Food Habits

Omnivorous, exploiting subsurface food items by probing with bills; glean seeds and other foods on the surface (Walkinshaw 1949, 1973; Tacha 1987). Feed primarily on land or in shallow marshes with emergent vegetation.

Mid-continent Sandhill Cranes spend 1.4% to 6.4% of their diurnal time searching for food, 0% to 17.1% gleaning surface foods, and 17.9% to 60.4% probing for subsurface foods (Tacha et al. 1987a). Frequency of these foraging activities does not vary among age, sex, or social classes, but juveniles spend 25% more time foraging than adults, females 2% more time foraging than males, and adult pairs and family units 14% more time foraging than lone adults (Tacha 1987).

Foods vary widely depending on what is available in various seasons and locations (Walkinshaw 1949, 1973). Cultivated grains are major food items whenever available (Appendix 1). Diets during migration and wintering roughly similar among age, sex, or social classes.

Diverse foods consumed at more northern latitudes and during breeding season (Walkinshaw 1949, 1973). In Alaska, breeding cranes eat assorted berries and small mammals during the breeding season (Walkinshaw 1949). In n. Michigan, primarily berries and insects during summer. Nonmigratory subspecies eat insects and their larvae, snails, reptiles, amphibians, nestling birds, small mammals, seeds of various plants, and berries.

On the Copper River Delta of Alaska, cranes arriving on breeding areas eat mostly tubers (Cyperacesae) and gastropods (Iverson et al. 1982). Diets of adults and young in se. Wisconsin include invertebrates and some small mammals and reptiles during early brood rearing; nonbreeding adults eat mostly tubers of aquatic plants in spring and early summer, cultivated grains in late summer (Walkinshaw 1973). Mullins and Bizeau (1978) found Sandhill Cranes eating primarily timothy corms and insects during summer in Idaho.

Animal matter important in diet even though it rarely exceeds 5% to 10% of intake by volume or weight; may provide essential amino acids and calcium rarely available in grain (Reineke and Krapu 1986). Carcass protein content of adult mid-continent cranes varies little throughout the year (Iverson 1981, Krapu et al. 1985). Lipid reserves vary dramatically; lowest lipid levels recorded mid-Aug when cranes arrived at Last Mountain Lake in Saskatchewan (Tacha et al. 1985a), but birds gained an average 9 g lipid/d while eating high-energy grains. Lipid levels did not vary from when cranes departed Saskatchewan, through staging in Oklahoma and wintering in w. Texas, to spring arrival in Nebraska (Iverson 1981, Tacha et al. 1985a, 1987a). These cranes deposited an average 12.8 g lipid/d while in Nebraska during spring migration, maintained these lipid levels through spring migration in Saskatchewan and central Alaska to nesting areas in w. Alaska, and then lost 4 g/d during prenesting (Iverson 1981, Krapu et al. 1985, Tacha et al. 1987a).

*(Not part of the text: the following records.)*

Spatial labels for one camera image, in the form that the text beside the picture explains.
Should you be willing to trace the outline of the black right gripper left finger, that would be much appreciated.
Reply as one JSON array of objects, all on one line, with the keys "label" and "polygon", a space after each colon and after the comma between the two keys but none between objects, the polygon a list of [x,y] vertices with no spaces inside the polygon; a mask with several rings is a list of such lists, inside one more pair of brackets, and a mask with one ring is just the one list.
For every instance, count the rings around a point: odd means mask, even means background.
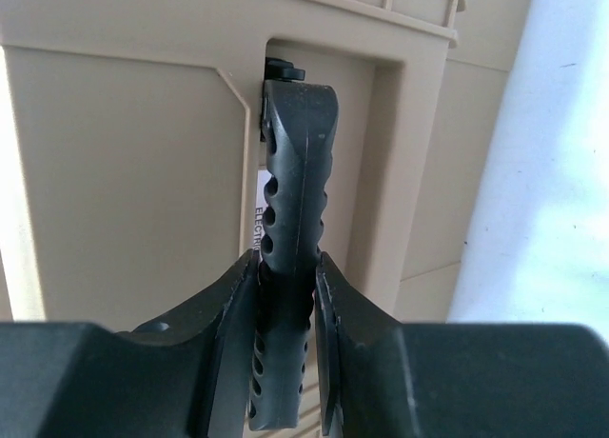
[{"label": "black right gripper left finger", "polygon": [[258,253],[132,331],[1,327],[5,437],[238,437],[253,351]]}]

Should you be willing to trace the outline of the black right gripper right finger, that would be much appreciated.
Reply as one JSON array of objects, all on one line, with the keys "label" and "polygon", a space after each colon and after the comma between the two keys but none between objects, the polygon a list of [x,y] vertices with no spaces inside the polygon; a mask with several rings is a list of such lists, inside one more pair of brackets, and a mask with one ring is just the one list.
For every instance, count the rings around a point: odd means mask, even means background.
[{"label": "black right gripper right finger", "polygon": [[326,437],[608,433],[608,347],[587,327],[402,323],[328,255],[315,322]]}]

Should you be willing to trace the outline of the tan plastic toolbox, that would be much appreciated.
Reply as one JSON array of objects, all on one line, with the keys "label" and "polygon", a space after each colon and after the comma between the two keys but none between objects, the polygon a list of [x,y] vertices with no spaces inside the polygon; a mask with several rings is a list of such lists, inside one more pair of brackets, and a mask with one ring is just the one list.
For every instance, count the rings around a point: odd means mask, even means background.
[{"label": "tan plastic toolbox", "polygon": [[264,83],[336,91],[321,249],[443,321],[531,0],[1,0],[1,327],[132,331],[264,245]]}]

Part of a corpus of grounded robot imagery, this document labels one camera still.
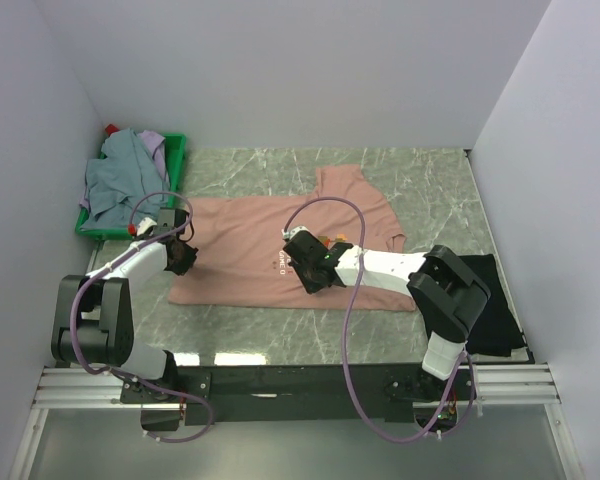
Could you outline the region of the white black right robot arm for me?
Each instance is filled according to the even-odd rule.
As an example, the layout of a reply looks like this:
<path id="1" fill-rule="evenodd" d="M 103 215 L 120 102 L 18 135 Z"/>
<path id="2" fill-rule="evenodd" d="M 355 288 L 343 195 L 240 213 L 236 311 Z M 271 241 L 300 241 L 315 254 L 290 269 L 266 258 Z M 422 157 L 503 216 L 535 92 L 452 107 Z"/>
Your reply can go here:
<path id="1" fill-rule="evenodd" d="M 410 297 L 420 311 L 427 350 L 419 374 L 424 395 L 440 399 L 454 386 L 452 369 L 491 292 L 446 246 L 400 254 L 336 242 L 325 246 L 300 226 L 282 234 L 283 251 L 309 294 L 326 288 L 371 287 Z"/>

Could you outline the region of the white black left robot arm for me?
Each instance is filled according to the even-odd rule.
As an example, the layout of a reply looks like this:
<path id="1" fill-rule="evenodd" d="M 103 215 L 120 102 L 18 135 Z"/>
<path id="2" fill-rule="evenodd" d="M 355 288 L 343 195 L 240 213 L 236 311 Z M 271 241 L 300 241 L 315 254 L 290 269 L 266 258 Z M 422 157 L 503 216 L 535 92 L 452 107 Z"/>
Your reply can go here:
<path id="1" fill-rule="evenodd" d="M 86 275 L 65 276 L 58 289 L 51 353 L 58 362 L 108 368 L 144 389 L 156 401 L 173 399 L 180 388 L 174 355 L 135 338 L 131 296 L 161 272 L 182 276 L 198 249 L 191 214 L 163 208 L 158 217 L 134 225 L 134 240 L 103 267 Z"/>

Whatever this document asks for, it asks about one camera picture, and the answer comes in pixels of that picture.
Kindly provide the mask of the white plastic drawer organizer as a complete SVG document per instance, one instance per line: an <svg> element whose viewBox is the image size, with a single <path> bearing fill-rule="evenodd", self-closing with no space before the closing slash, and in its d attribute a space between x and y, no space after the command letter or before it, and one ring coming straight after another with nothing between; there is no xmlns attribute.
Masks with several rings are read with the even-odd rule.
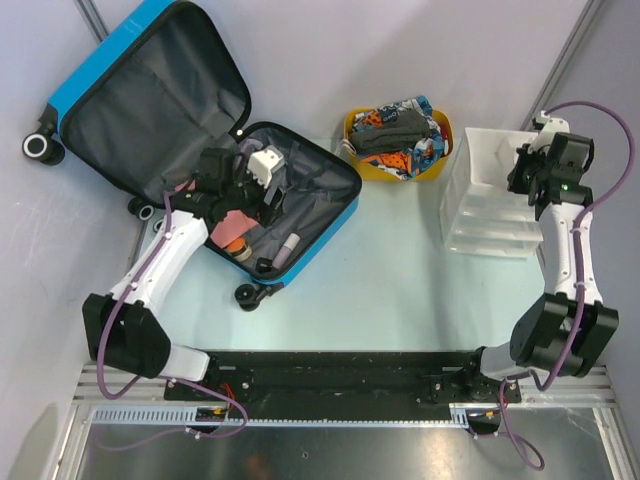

Accumulation of lipids during fall in Saskatchewan and spring in Nebraska possible because high-energy food resources (grain) are concentrated and accessible (Tacha et al. 1987a). Lipids maintained during later stages of spring migration by birds continuing to stop and exploit grain fields and increasing foraging time compared to Nebraska. Losses of lipids during prenesting due to increased energy expenditures associated with low food availability, territorial defense, and egg production. Krapu et al. (1985) hypothesized that availability of cultivated grain allows mid-continent cranes to transport maximum lipid levels to nesting areas; once there, lipids are used for early reproduction, allowing increased productivity compared to pre-agricultural development in the Great Plains and Alaska.

Submerge lower mandible, then raise head (Tacha 1987). About 0.2% of time spent drinking; this does not vary among age, sex, and social classes. Will drink water with salinities up to 20 ppt (Haley 1987).